O ESTILO DE CADA UM – crônica

Se há um estilo literário que me agrada muitíssimo, este, por certo, é o conto. Justifico: é que o conto tem em sua estrutura uma grande dose de complexidade. Isto porque, sendo mais curto que o romance, o conto precisa criar com dinamismo e em pouco tempo a atmosfera que pretende ensejar. Para isso, o começo, o meio e o fim da história têm que estar bem delineados desde o início, pois não haverá espaço para grandes devaneios, como ocorre nos romances. Aliás, há quem afirme que o conto nada mais é do que síntese do romance ou o compacto dos ‘melhores momentos’ do romance.
Bem… Na verdade, eu não concordo com essas afirmativas. Porquanto elas reduzem a importância do conto. Eu prefiro dizer que são gêneros literários diferentes. Tão somente! Até porque, ao querer enquadrar os estilos literários em fórmulas mágicas, convenhamos, corre-se o risco de produzir frágeis conceitos e definições. Além de empobrecer o entendimento, é óbvio.
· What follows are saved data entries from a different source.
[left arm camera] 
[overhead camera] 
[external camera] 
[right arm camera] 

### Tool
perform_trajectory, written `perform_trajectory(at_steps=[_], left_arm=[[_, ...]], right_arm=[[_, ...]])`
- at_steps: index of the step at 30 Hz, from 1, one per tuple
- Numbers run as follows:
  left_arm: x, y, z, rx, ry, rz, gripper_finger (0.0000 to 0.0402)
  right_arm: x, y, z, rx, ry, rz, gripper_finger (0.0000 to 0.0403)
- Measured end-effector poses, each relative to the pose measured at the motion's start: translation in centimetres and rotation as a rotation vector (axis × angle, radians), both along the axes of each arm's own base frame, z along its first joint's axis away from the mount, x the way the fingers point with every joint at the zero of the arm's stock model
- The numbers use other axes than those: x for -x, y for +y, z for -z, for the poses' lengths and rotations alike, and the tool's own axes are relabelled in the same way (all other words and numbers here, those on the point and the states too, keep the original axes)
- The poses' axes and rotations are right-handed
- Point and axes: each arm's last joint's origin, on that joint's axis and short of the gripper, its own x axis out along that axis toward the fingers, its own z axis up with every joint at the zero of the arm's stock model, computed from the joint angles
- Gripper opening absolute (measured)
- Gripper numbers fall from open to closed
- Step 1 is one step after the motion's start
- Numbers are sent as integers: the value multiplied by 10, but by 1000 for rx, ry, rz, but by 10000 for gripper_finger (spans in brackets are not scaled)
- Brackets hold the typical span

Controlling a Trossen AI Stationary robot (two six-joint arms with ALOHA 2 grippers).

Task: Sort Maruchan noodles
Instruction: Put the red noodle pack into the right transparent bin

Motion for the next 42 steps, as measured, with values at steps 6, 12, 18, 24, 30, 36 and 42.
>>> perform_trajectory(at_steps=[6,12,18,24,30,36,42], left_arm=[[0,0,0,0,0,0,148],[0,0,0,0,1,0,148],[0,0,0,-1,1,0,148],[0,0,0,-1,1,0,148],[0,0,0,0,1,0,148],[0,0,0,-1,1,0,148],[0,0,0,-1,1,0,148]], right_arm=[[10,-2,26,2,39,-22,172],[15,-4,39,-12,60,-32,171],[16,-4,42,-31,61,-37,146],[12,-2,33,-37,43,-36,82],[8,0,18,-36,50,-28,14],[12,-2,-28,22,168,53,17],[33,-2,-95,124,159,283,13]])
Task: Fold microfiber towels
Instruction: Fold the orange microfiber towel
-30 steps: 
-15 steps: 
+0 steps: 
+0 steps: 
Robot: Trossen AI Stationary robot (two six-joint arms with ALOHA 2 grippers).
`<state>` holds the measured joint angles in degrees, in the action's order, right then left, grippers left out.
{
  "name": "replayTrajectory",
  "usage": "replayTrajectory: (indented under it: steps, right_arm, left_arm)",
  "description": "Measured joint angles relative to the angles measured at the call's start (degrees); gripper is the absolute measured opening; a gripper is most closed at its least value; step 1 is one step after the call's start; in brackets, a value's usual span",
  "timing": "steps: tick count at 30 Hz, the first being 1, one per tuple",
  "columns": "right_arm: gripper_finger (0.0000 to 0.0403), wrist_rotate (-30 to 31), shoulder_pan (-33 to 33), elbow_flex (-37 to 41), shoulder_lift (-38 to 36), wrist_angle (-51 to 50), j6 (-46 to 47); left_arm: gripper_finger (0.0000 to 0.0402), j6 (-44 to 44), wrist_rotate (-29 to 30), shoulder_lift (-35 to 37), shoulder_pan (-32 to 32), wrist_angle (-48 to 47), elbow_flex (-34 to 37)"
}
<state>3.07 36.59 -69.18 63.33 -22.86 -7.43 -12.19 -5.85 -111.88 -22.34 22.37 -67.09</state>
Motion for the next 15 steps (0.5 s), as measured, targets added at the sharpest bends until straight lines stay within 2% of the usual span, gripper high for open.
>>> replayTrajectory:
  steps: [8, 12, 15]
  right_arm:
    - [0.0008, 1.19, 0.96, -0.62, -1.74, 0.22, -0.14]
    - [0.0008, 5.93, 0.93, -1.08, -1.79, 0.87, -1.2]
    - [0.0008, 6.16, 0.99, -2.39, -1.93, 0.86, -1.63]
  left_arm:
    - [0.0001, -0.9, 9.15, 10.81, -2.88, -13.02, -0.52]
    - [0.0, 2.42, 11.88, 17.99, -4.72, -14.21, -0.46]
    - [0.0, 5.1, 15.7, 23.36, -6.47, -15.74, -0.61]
Curiosamente, eu encontrei na internet um artigo assinado por Luiz Ruffato, que escreveu: “Ocorre com o conto um curioso fenômeno. Talvez, dos gêneros literários, seja o mais visitado por candidatos a escritor. Devido a pouca extensão e, por consequência, a falsa sensação de simplicidade, muitos se iniciam pela narrativa curta como uma espécie de exercício formal para o romance – o que configura um enorme equívoco, pois seria como alguém se preparar para correr 50 metros rasos acreditando habilitar-se para uma maratona. Narrativas curtas e longas pertencem a distintas naturezas.” Corretíssimo, meu caro, Luiz!

Ademais, como grande admirador do conto, eu tive a oportunidade de ler alguns gênios na arte de construir curtas histórias. Cito alguns de minha predileção: Tchecov, Joyce, Julio Cortázar, Vargas Llosa, Machado de Assis, Rubem Fonseca e muitos outros. Verdadeiros mestres!

No entanto, eu peço licença a todos para lembrar o nome do meu querido tio, Holdemar Menezes. A meu ver, minha gente, Holdemar foi um baita contista! E com muita justiça ele mereceu o almejado prêmio Jabuti, em 1972, da Câmara Brasileira do Livro, como o melhor livro de contos, intitulado “A Coleira de Peggy”.

Por sinal, Holdemar publicou oito livros, sendo dois romances (A maçã triangular e Os residentes), três livros de contos (A coleira de Peggy, A sonda uretral e Os eleitos para o sacrifício), dois de crônicas (O barco naufragado e A vida vivida) e um ensaio (Kafka, o Outro). Contudo, foi no conto que o ‘nego velho’ se encontrou. Completamente! Pois era no conto que ele se sentia à vontade no processo de criação. E, como poucos, mantinha nas mãos as rédeas da história, trabalhando as palavras e o clima com profundo talento e arte. De certo modo, posso dizer que sempre me inspirei na literatura do meu tio. Além de ter sido o meu ‘guru’ intelectual, ele foi o grande incentivador do meu discreto percurso literário. Como prova disso, há na orelha do meu primeiro livro, “Jazz, Cinema & Utopia”, o seguinte texto: “Nas minhas crônicas há um aspecto bem marcado: opto sempre pela primeira pessoa do singular. Porquanto é mais íntimo e convidativo. Com isso, quebra-se o constrangimento, estabelece-se a tácita cumplicidade e o “rapto” é concedido afinal.”

Gabriel, meu filho, ao ler esse texto, sentenciou: “Fique tranquilo, pai… A ‘força’ está com você!”